Por la crisis financiera en la UAG suben aranceles y bajan condonaciones: FEUG
Pagan los estudiantes de educación superior por trámites de inscripción más de mil pesos
Raquel Santiago Maganda
Como resultado de la actual crisis financiera en la UAG, un estudiante de nuevo ingreso a uno de los planteles de educación superior de la universidad llega a pagar 1 mil 25 pesos por la serie de trámites, y en algunos casos como Sicología y Odontología se cobra adicional un curso psicométrico y de habilidades con un precio de 200 pesos.
Desde junio pasado comenzó el periodo de inscripción y reinscripción de los estudiantes universitarios, y en comparación con el año pasado existe un incremento en los aranceles.
Ante un panorama de desequilibrio financiero, originado por el retraso en la entrega del subsidio federal, un embargo del ISSSTE, y el amago de otro embargo valuado en 7.14 millones de pesos, han ocasionado medidas para reducir los gastos, como el ajuste de la nómina al suprimir cargos administrativos y supervisar que los maestros de tiempo completo devenguen toda su carga de trabajo para evitar el pago a maestros interinos, como lo anunció el rector Nelson Valle López.
Ahora para los nuevos universitarios existe un costo adicional, por el incremento en las cuotas.
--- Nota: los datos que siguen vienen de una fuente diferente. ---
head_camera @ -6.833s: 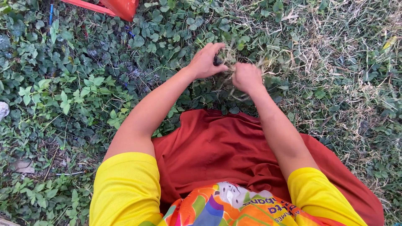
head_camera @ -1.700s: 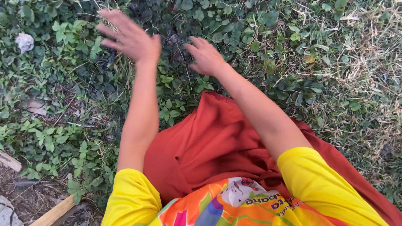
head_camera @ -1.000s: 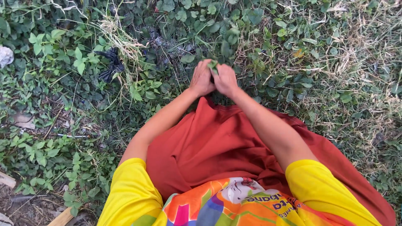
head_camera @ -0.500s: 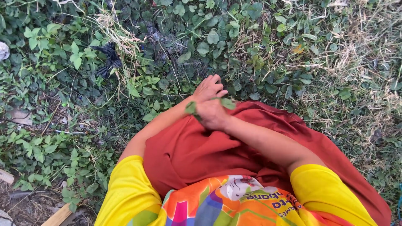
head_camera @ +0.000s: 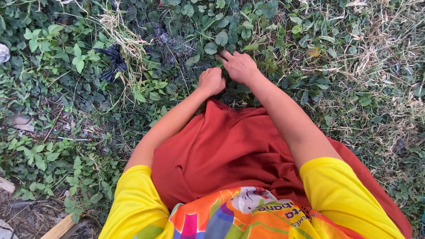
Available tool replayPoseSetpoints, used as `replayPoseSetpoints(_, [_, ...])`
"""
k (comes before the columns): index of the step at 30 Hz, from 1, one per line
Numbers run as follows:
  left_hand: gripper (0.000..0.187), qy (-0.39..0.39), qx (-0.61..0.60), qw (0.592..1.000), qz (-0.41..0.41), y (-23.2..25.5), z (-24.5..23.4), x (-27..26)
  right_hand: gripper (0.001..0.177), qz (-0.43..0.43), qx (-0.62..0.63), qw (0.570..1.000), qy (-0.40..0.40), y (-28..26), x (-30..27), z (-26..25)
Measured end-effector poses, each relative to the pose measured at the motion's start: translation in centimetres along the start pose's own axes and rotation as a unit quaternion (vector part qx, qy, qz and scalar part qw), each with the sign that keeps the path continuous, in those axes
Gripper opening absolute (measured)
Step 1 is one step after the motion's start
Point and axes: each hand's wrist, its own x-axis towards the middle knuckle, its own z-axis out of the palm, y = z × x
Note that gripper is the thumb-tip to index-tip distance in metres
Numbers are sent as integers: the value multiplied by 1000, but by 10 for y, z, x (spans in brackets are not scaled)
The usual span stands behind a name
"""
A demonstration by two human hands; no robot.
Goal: Picking and sorting green plants from the ground while sitting outdoors.
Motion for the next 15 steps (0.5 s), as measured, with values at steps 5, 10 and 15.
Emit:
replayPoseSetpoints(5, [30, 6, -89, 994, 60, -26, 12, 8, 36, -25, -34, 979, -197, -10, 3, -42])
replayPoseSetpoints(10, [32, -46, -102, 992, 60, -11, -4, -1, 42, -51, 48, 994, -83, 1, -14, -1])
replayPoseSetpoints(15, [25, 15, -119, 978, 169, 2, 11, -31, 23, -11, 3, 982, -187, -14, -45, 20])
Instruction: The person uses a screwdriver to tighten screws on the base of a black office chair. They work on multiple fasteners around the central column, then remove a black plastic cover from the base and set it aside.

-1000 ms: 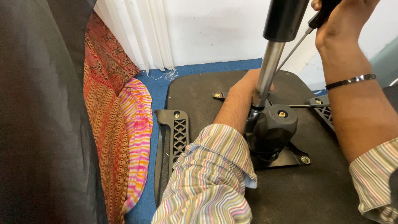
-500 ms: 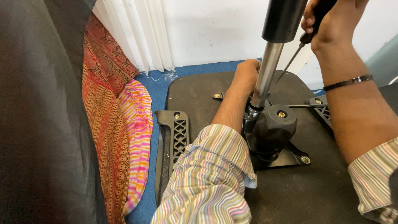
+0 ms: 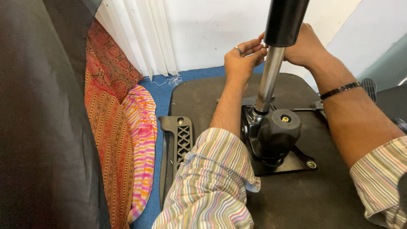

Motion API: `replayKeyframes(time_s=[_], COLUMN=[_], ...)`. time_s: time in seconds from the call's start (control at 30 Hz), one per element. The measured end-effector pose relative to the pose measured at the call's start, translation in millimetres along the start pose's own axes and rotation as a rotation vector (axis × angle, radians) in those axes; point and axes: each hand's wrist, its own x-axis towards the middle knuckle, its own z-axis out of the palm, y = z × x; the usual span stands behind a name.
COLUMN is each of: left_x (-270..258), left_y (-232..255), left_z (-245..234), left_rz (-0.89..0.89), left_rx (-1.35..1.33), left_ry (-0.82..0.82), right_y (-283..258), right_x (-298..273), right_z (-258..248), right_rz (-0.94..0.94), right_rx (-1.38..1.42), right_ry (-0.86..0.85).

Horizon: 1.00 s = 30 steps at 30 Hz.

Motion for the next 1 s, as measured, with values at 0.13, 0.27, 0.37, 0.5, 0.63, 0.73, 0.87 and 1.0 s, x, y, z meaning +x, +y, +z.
replayKeyframes(time_s=[0.13, 0.27, 0.37, 0.5, 0.63, 0.73, 0.87, 1.0], left_x=[1, -1, -3, -1, 1, 0, 6, 26], left_y=[2, 7, 8, 11, 12, 8, -16, -57], left_z=[1, 4, 8, 17, 25, 32, 45, 69], left_rz=[-0.016, -0.044, -0.026, 0.014, 0.052, 0.004, -0.066, -0.084], left_rx=[-0.227, -0.305, -0.378, -0.443, -0.441, -0.362, -0.281, -0.263], left_ry=[0.019, 0.019, -0.016, -0.067, -0.106, -0.113, -0.141, -0.199], right_y=[0, 8, 15, 16, 12, 8, 4, 16], right_x=[0, 2, 5, 7, 1, -8, -20, -28], right_z=[-3, -1, -3, -13, -22, -30, -47, -80], right_rz=[-0.198, -0.235, -0.355, -0.414, -0.457, -0.362, -0.289, -0.323], right_rx=[-0.225, -0.367, -0.442, -0.626, -0.523, -0.412, -0.434, -0.504], right_ry=[0.061, 0.08, 0.142, 0.23, 0.292, 0.304, 0.328, 0.377])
En el caso de la unidad académica de Ciencias Sociales, una de las escuelas de alta matrícula escolar, en el año escolar 2004-2005 se aceptaron a 720 alumnos, distribuidos en número de 60 en 12 salones, que según los requisitos de evaluación para lograr la certificación profesional es un número alto de estudiante por maestro.
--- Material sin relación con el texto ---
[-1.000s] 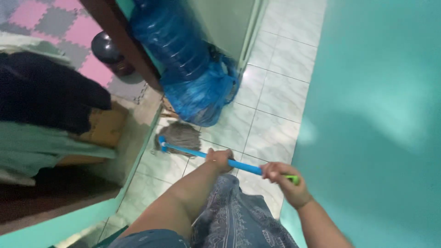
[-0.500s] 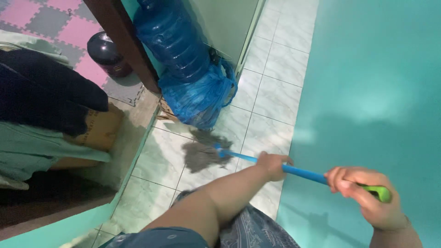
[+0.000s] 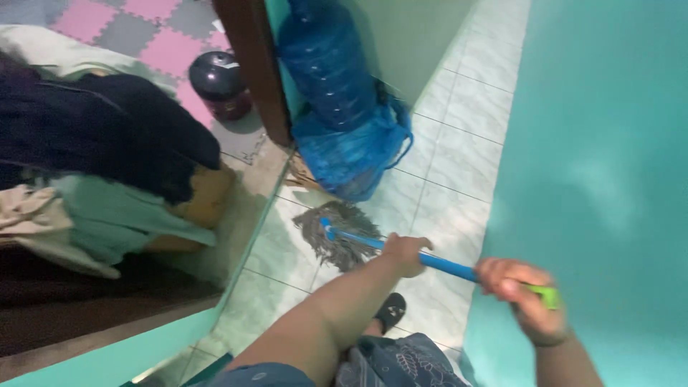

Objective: Mop the tiled floor throughout the hallway, kitchen area, and bathroom stall.

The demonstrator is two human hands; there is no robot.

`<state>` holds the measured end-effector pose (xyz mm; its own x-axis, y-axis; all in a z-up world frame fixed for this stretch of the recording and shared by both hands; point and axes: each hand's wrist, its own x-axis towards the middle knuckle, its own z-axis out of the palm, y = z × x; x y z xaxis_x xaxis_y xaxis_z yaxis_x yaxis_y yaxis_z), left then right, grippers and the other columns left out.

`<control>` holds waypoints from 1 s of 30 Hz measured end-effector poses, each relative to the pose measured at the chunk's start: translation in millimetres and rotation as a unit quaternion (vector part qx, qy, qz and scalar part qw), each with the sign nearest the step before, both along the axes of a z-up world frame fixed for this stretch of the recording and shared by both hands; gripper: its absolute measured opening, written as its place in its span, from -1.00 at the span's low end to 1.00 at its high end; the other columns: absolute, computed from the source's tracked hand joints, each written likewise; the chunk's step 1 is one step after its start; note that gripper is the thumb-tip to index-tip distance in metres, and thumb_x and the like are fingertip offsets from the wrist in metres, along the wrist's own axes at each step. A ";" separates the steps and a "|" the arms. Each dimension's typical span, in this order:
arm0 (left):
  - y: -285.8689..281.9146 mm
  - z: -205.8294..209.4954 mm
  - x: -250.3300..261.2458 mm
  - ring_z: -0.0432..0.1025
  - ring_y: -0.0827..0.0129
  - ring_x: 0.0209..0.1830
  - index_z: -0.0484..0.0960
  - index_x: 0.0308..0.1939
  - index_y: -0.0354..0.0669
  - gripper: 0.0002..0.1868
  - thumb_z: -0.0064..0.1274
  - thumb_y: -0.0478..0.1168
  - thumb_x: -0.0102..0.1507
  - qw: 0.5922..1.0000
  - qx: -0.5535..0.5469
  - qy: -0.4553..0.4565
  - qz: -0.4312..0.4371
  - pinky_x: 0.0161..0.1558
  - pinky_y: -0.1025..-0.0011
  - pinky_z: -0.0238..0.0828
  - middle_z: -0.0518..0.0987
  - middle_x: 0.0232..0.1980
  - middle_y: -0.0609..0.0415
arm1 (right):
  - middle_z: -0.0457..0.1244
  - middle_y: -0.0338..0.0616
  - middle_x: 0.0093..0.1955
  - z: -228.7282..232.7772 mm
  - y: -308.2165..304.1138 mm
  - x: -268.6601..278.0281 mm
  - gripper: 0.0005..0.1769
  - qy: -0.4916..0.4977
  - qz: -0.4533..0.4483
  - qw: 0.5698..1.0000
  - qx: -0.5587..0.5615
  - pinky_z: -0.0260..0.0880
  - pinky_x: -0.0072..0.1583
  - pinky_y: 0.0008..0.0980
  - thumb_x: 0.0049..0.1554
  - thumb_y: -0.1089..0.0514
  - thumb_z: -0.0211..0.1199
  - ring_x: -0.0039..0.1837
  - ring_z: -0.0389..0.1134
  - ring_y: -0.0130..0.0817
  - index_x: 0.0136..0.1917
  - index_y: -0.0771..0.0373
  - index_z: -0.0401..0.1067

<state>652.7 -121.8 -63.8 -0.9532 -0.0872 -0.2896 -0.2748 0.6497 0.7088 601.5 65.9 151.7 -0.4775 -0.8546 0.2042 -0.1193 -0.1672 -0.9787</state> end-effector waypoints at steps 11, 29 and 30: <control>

Para ser estudiante universitario en Ciencias Sociales se tiene que pagar 1 mil 25 pesos. El proceso comienza con el pago de los 250 pesos de la ficha para el examen del Centro Nacional de Evaluación (Ceneval), como requisito obligatorio para ser considerado como aspirante, antes de hacer la prueba los aspirantes pagan un curso propedéutico valuado en 300 pesos por persona.
De aprobar el examen Ceneval, que representan los primeros 550 pesos, entonces el aspirante tiene derecho de inscripción.
El siguiente paso es pagar 50 pesos por inscripción, 35 pesos por el certificado médico, 50 pesos más en la papelería oficial, y una cooperación “voluntaria” de 300 pesos, que en realidad es obligatoria, porque si no es otorgada automáticamente el aspirante no puede quedar inscrito, mencionó el integrante de la Federación Estudiantil Universitaria Guerrerense (FEUG), Alan Solís Domínguez.
Además los aspirantes derogan otros 20 pesos en copias, y mínimo 20 pesos por las fotografías, sin considerar los gastos de viáticos, informaron dos estudiantes de nuevo ingreso que llevaban a cabo el trámite ayer por la mañana y mostraron sus comprobantes de pago.
Es decir, los estudiantes de nuevo ingreso de la unidad académica de Ciencias Sociales generarán sólo por los aranceles universitarios unos 790 mil 200 pesos.
En el caso de los universitarios reinscritos, existe una variable, el costo es de 355 pesos, incluyendo la cooperación voluntaria.
Además. a los aspirantes a carreras de ciencias de la salud –Odontología y Sicología–, tuvieron un costo adicional de 200 pesos por un examen de inducción vocacional. Al respecto, el catedrático Jorge Bermúdez Hernández aseguró que hay buenos resultados en el perfil de los estudiantes de estas carreras.
Reducen las condonaciones a estudiantes
El integrante de la Alan Solís Domínguez, informó que existe una reducción en las condonaciones de inscripción y reinscripción, como resultado del desequilibrio financiero en la universidad.
Aseguró que los aranceles con respecto al año pasado tuvieron “un ligero incremento”, que no precisó, situación que no se dio en las condonaciones. Informó que en la unidad académica de Ciencias Sociales se aprobaron 420 absoluciones de pago, que representan el 10 por ciento de la matrícula total; el año pasado se había aprobado el 20 por ciento de los estudiantes.
Mencionó que como en años anteriores existen varios estudiantes rechazados, y que en varios planteles, incluyendo Ciencias Sociales, no se acató la reducción de la matrícula escolar con miras a la certificación profesional de las carreras.